-- Aim of the task --
Exactly the lines from the opening of the records through the line containing "dark fake avocado: box: [360, 272, 375, 292], surface" should be copied, with both included.

-- Given records --
----------------

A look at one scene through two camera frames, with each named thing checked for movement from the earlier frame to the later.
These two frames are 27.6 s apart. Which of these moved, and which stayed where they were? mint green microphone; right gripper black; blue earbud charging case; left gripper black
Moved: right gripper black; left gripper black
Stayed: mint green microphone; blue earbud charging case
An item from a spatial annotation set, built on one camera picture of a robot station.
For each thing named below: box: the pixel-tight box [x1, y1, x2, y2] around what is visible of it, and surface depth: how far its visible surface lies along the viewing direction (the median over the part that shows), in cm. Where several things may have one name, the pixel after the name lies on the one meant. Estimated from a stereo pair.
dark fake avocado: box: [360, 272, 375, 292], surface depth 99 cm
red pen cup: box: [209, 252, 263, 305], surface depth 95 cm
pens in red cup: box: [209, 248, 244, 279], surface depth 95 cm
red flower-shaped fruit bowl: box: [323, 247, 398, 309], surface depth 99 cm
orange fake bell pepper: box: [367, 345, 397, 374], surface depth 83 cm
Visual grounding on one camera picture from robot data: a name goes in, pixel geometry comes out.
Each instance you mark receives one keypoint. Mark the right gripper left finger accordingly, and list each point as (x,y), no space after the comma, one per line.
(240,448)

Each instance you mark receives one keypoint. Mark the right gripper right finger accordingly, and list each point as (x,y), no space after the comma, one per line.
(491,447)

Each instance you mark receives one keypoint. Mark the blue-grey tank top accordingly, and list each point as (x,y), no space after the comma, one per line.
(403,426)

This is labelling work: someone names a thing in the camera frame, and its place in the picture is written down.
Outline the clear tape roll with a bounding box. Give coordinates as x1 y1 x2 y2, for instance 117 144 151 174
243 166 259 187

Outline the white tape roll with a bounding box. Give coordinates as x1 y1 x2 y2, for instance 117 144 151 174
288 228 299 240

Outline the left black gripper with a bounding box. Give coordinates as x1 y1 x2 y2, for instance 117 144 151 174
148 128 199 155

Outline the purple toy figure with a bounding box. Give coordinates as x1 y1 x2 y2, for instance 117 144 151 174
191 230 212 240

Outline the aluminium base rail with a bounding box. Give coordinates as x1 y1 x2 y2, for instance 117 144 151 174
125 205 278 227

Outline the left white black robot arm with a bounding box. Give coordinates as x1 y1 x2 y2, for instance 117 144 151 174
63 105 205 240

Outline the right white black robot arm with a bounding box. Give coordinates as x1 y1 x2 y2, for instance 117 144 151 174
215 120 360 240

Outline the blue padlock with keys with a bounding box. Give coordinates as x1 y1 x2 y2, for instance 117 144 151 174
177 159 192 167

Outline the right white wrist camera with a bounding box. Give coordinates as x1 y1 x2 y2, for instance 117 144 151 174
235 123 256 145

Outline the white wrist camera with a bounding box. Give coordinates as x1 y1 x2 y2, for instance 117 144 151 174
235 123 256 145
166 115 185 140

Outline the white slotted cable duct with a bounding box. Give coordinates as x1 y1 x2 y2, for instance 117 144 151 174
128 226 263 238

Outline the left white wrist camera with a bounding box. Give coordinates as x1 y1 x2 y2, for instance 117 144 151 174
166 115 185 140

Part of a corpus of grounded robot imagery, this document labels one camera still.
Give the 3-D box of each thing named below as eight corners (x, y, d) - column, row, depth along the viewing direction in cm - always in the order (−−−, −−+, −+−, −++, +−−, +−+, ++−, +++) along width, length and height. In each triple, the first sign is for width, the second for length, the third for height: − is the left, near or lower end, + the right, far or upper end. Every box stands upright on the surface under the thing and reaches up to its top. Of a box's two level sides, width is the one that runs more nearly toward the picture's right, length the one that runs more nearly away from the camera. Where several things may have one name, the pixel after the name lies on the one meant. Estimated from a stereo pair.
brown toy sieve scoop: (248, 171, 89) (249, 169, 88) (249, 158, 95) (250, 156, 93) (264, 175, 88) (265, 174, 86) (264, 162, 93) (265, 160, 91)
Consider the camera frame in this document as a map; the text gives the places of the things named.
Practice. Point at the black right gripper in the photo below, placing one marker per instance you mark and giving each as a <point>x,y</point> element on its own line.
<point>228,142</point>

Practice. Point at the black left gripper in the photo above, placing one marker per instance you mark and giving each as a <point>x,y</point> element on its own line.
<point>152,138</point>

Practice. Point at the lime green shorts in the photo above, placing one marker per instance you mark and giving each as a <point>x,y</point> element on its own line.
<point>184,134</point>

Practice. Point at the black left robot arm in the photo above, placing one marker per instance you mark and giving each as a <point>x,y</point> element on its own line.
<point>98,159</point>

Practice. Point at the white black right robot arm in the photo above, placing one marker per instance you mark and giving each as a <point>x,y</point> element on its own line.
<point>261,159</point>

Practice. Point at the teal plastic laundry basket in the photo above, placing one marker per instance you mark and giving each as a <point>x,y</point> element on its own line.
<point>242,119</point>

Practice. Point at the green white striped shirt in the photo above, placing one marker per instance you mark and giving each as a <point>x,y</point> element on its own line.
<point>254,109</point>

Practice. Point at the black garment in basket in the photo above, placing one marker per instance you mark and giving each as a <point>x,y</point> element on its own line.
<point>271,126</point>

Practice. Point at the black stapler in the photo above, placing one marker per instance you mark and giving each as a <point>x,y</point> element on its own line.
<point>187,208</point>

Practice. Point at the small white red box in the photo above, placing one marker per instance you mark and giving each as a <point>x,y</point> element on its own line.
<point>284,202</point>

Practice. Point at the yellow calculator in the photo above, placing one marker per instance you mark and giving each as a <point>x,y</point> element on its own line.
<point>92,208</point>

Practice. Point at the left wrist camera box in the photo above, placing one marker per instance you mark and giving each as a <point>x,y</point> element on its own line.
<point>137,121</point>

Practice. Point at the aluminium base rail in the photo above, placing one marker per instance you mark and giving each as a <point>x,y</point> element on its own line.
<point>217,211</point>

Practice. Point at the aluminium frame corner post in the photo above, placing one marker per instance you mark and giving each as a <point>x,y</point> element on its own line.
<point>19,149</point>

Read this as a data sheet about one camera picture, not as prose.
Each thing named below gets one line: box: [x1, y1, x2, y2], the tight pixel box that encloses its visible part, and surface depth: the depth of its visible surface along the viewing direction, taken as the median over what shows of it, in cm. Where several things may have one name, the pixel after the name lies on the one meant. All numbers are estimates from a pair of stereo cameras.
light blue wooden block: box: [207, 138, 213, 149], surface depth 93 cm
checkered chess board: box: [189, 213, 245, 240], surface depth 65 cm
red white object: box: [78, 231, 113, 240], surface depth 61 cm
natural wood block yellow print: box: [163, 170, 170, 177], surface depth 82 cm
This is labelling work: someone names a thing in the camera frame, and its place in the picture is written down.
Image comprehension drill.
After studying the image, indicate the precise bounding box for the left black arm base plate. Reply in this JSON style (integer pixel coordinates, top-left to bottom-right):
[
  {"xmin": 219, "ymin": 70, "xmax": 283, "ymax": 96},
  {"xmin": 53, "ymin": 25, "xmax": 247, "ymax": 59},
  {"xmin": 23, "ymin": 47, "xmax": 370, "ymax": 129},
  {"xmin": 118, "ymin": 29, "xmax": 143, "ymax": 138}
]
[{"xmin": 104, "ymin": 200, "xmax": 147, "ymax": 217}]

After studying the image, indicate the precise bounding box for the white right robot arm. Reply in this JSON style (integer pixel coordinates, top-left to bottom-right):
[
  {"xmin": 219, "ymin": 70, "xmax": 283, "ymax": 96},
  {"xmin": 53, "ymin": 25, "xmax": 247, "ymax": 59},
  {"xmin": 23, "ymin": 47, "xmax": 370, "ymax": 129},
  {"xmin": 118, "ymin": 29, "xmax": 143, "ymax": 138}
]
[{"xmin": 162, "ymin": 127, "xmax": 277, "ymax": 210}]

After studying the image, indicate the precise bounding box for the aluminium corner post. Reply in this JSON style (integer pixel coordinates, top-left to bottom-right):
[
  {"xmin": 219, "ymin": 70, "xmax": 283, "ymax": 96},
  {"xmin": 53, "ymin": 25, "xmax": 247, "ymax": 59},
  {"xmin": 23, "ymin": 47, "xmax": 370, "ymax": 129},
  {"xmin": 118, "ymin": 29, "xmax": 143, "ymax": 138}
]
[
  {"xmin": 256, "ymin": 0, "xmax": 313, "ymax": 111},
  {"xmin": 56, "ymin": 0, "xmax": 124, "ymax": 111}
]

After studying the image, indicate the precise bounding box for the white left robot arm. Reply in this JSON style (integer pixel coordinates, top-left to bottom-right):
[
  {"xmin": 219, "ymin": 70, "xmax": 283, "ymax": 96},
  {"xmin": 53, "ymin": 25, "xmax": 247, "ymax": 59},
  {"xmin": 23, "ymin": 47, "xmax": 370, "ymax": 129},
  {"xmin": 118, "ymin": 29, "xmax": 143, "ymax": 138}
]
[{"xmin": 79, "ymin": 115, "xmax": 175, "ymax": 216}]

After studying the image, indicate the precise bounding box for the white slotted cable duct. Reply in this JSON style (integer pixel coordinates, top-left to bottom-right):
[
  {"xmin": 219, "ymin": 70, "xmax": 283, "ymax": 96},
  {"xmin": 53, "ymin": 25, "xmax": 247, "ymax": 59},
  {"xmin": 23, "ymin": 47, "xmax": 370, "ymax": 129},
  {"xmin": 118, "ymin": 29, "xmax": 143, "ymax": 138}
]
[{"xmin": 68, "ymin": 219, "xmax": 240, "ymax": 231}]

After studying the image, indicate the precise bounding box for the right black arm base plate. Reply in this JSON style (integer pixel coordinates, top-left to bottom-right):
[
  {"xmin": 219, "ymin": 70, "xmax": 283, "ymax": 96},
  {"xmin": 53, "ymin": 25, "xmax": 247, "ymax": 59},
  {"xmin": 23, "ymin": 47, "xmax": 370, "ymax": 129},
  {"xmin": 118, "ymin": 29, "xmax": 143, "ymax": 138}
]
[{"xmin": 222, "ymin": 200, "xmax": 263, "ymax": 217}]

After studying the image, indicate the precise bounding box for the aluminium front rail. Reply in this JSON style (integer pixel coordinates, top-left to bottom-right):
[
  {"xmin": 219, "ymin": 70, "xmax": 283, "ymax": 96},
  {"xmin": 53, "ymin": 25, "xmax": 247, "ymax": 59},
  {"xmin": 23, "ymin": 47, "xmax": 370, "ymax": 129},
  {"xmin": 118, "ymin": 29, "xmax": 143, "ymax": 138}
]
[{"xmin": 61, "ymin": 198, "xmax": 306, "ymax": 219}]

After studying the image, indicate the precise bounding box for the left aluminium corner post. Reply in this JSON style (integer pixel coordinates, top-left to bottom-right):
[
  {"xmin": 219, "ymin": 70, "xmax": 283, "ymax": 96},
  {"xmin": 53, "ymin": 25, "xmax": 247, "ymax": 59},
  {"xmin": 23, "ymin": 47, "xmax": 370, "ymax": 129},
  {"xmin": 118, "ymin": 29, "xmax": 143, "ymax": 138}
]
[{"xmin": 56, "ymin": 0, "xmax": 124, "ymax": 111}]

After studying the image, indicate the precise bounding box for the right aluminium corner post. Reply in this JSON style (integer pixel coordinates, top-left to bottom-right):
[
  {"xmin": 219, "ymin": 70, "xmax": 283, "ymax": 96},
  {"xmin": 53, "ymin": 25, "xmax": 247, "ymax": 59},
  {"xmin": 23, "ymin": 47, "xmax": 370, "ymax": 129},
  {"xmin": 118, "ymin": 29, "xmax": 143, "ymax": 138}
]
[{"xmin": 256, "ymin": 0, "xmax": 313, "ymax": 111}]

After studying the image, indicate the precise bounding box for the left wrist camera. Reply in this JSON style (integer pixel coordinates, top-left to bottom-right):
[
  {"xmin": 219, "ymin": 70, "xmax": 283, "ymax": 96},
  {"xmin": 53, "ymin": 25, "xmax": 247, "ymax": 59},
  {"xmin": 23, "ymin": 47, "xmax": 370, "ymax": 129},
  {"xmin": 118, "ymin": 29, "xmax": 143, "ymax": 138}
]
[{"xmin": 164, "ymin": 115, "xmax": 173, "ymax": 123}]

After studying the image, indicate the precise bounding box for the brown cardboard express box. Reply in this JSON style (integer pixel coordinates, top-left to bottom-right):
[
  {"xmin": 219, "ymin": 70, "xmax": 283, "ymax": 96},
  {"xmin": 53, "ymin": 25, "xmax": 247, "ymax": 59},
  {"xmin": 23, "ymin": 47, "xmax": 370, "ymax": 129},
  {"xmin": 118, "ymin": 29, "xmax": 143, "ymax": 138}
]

----------------

-- Reply to the task --
A look at one scene through two camera frames, with each named thing checked for movement from the earlier frame to the later.
These two frames are 27.6 s apart. Which of these moved, and which stayed where they were? mint green microphone; right gripper black; blue earbud charging case; left gripper black
Moved: right gripper black; left gripper black
Stayed: mint green microphone; blue earbud charging case
An item from a spatial annotation set, built on one camera picture of a robot station.
For each thing named below: box: the pixel-tight box [x1, y1, x2, y2] around what is visible of it, and surface depth: how far its visible surface lies along the viewing direction (the median over the part that shows), in cm. Where several things may have one name, the pixel after the name lies on the one meant. Estimated from a stereo pair.
dark fake avocado: box: [360, 272, 375, 292], surface depth 99 cm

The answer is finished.